What are Data Destruction Standards?
Data destruction standards are a set of processes developed by the scientific community/governments that specifies the technicalities of the data destruction process. Different data destruction standards are fit for different organizations, depending on your level of security needed. For example, a small business may wish to protect their IP, compared with a Military or Government body who seeks to protect the interest of a Nation.
Which Methods of Data Destruction Are Secure?
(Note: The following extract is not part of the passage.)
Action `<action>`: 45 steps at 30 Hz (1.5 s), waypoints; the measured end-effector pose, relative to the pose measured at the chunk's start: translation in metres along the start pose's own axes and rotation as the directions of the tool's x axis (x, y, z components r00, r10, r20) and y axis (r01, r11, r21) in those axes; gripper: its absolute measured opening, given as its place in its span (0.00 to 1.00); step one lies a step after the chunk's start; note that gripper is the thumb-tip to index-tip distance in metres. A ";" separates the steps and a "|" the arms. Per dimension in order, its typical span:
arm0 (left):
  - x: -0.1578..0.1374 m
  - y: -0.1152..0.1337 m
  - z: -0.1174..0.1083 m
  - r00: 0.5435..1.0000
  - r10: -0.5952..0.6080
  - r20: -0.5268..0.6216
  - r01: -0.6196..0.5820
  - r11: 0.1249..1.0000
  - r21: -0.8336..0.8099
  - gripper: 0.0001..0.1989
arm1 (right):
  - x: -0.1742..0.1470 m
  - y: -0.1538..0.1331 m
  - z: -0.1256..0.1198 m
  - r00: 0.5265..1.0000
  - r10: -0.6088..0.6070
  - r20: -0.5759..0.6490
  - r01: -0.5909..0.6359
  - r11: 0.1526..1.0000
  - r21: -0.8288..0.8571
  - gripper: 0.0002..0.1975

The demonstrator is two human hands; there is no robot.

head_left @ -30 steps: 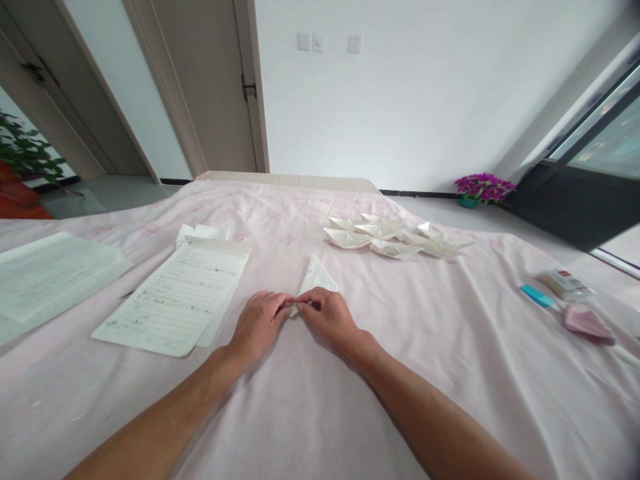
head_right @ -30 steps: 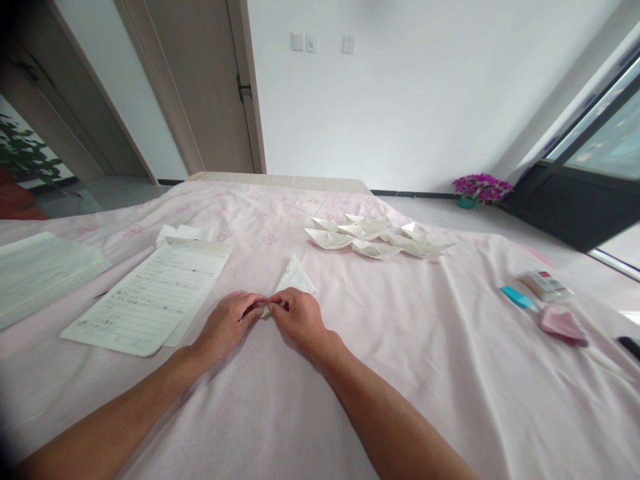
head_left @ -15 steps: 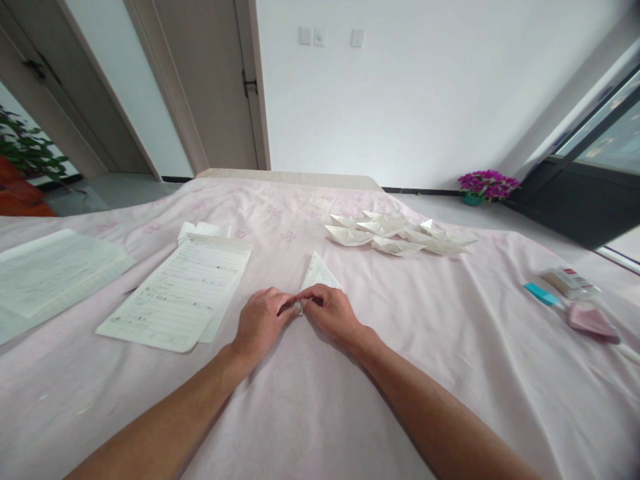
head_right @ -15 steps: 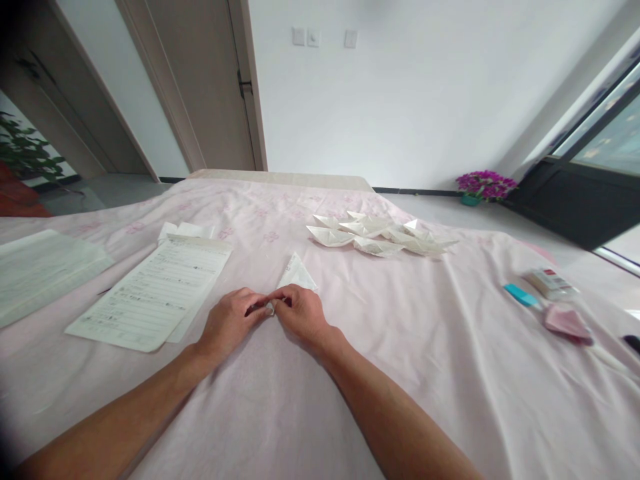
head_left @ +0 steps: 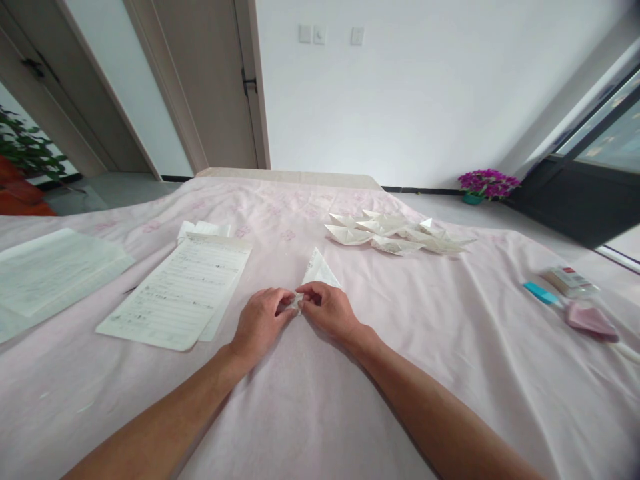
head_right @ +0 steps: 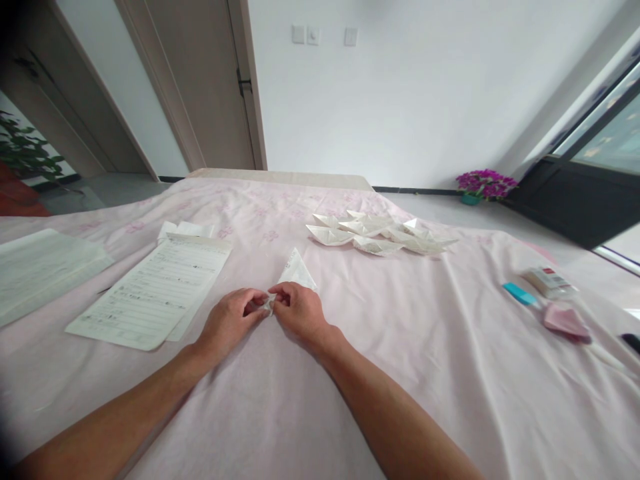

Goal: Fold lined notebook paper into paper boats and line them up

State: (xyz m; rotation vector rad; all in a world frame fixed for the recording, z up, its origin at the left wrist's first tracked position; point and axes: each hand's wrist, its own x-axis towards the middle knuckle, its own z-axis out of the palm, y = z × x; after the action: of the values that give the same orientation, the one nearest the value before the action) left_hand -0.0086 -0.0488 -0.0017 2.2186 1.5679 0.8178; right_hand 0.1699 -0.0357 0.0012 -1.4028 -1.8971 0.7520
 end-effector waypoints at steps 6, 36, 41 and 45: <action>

Depending on your end goal for ITAD (IT Asset disposal), you may choose a software based data erasure method which is best if you plan to either reuse or remarket the asset. Alternatively, physical destruction is best if you wish to dispose of the IT asset (or bulk assets) in a cost effective way. At Eco IT Solutions, we recommend a crush & shred method to guarantee that data is irrecoverable. If you are still concerned about data security, we recommend having the drives destroyed either on-site at your premises or sending a company representative to witness the destruction at our facility. We no longer recommend degaussing as it does not apply for all data bearing devices, in some ways we believe this is somewhat of a redundant method of erasure.
How to Determine if we Need On-site or Off-site Data Destruction ?
If your organization has a self-determined security concern for data bearing assets, we recommend on-site data erasure or data destruction. This method may incur more costs, but you have the certainty of ensuring all HDDs, SSDs or media devices are physically destroyed or software-wiped before leaving your premises. In most cases, organizations are satisfied with off-site data destruction or data erasure after choosing a trusted and certified data destruction company.
Why do I need a Certificate of Data Destruction?
Regardless of your organization’s level of security concerns, you should always insist on receiving a certificate of secure data destruction or secure data erasure. This is to ensure the contracted company has completed the secure data destruction process and thus shifting liability to them.